Use templated answers to perform Well-Architected reviews at scale

Post Syndicated from Thomas Attree original https://aws.amazon.com/blogs/architecture/use-templated-answers-to-perform-well-architected-reviews-at-scale/

For larger customers, performing AWS Well-Architected (AWS WA) Framework reviews often involves a combination of different teams. Coordinating participants from each team in order to perform a review increases the time taken and is expensive. In a large organization, there are often hundreds of AWS accounts where teams can store review documents, which means there is no way to quickly identify risks or spot common issues or trends that could influence improvements.

To address this, we created a solution to help you perform reviews easier and faster. It allows workload owners to automatically populate their reviews with templated answers to questions in the AWS Well-Architected Tool (AWS WA Tool). These answers may be a shared responsibility between an application team and a centralized team such as platform, security, or finance. This way, application teams have fewer questions to answer and centralized team members have fewer reviews to attend, because answers that are common to all workloads are pre-populated in workload reviews. The solution also provides centralized reporting to provide a centralized view of AWS WA reviews conducted across the organization.

Perform Well-Architected reviews at scale

In large organizations, responsibilities are often distributed across multiple teams, for example:

  • A platform team manages an AWS Control Tower landing zone and provides accounts, access controls, and networking.
  • A security team defines security policies for this solution and enforces them using guardrails or marketplace solutions.
  • A financial operations team mandates a tagging policy to allow for accurate cost cross-charging within the business.
  • Application teams developing internal or external facing applications use a shared platform provided by a Cloud Center of Excellence.

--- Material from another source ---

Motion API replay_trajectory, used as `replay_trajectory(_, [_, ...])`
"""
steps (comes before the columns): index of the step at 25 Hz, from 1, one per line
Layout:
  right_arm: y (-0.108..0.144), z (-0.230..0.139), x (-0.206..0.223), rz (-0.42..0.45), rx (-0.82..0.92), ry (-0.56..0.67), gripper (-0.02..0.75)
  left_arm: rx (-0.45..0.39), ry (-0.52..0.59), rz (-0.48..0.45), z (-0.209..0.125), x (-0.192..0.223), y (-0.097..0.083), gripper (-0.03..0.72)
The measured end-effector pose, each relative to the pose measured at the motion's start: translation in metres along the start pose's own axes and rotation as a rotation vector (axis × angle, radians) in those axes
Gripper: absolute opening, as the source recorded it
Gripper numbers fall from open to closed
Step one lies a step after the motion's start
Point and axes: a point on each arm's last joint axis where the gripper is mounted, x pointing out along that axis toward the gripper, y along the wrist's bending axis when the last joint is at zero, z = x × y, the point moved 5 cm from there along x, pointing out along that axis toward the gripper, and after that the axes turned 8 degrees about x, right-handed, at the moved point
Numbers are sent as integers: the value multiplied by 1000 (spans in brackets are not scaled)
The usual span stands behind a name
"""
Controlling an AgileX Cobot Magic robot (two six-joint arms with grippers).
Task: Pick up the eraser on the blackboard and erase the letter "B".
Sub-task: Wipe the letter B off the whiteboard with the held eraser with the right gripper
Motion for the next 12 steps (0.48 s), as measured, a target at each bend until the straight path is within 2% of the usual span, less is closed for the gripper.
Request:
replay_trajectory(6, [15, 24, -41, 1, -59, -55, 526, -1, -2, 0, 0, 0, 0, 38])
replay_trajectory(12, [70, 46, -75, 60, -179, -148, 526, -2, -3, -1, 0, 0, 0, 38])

To perform a traditional AWS WA review for this example, you would likely need to invite representatives from each of these teams to attend the review. This is because one team would be unlikely to be able to answer the foundational questions alone.

With tens or hundreds of workloads being reviewed every year, this approach doesn’t scale. This is because representatives from central teams end up attending every review. With more people involved, scheduling reviews is difficult, the overall time required to conduct the review increases, and longer reviews with more people are more expensive to perform.

Additionally, the review document is usually created and stored in one of the application team’s AWS accounts. In a large organization, there are often hundreds of AWS accounts. This makes it difficult for leadership to get a consolidated view of the risks identified across the reviews. It also makes it almost impossible to spot common issues or trends that could influence roadmaps for organization-wide improvements.

Automatically populate templated answers for quicker, easier reviews

Our solution allows you to address these challenges by using the AWS WA Tool to create answer templates. An answer template looks like a regular AWS WA Tool workload review. However, these answers propagate automatically to application workload reviews and are visible by application workload owners during the review process. This way, where there is a shared responsibility, workload owners can see this detail and they can be confident that the inputs provided by the central teams are correct and consistent.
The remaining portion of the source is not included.